My boots crunch through gravel as I start walking.
The woods loom ahead — dark, patient, familiar.
I slip into them like they’re an old coat.
Her house glows in the distance — warm, golden, perfect, too big for the life she pretends to have.
One window on the second floor is still lit.
Her room.
Her shadow moves once behind the curtains.
My breath leaves me slow and controlled.
“There you are,” I murmur into the cold, the words fogging in front of me. “My fucking liar.”
My hands flex at my sides.
“She’s waiting for me,” I tell the trees. “She doesn’t know it yet. But she is.”

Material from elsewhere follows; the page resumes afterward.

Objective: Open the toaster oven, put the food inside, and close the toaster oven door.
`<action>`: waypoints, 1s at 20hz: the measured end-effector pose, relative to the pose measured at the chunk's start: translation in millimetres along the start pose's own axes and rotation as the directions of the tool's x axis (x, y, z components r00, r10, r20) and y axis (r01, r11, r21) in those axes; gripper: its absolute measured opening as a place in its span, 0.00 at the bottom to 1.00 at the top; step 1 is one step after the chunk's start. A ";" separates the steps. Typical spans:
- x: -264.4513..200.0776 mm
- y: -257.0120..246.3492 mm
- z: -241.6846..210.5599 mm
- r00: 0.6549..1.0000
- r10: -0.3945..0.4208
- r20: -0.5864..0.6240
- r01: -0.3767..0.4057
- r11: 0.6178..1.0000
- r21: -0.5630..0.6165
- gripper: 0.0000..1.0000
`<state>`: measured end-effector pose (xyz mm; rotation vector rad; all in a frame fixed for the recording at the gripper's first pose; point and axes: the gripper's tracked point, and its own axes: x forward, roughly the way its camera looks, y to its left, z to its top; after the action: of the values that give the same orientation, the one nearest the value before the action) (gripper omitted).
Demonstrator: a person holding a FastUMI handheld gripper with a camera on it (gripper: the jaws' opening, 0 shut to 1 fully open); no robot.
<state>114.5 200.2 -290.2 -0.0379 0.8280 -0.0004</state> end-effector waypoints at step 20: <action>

I take one more step toward the house.
Then another.
Then—
A thought hits me, vicious and electric.
She’s drunk.
She’s unraveling.
She’s alone.
She left me a voicemail.
I left her one back.
But I didn’t see her hear it.
And the idea that she might have collapsed on that perfect white sofa with my voice playing in her ear?
That she might have cried with my name on her lips?
That she might have whispered come back with no one to hear it but the walls?
It hits me like a fist under my ribs.
My heartbeat spikes.
My breath stutters.
I swallow hard.
“Fuck,” I breathe. “I should’ve been there to watch.”
The wind howls through the branches like agreement.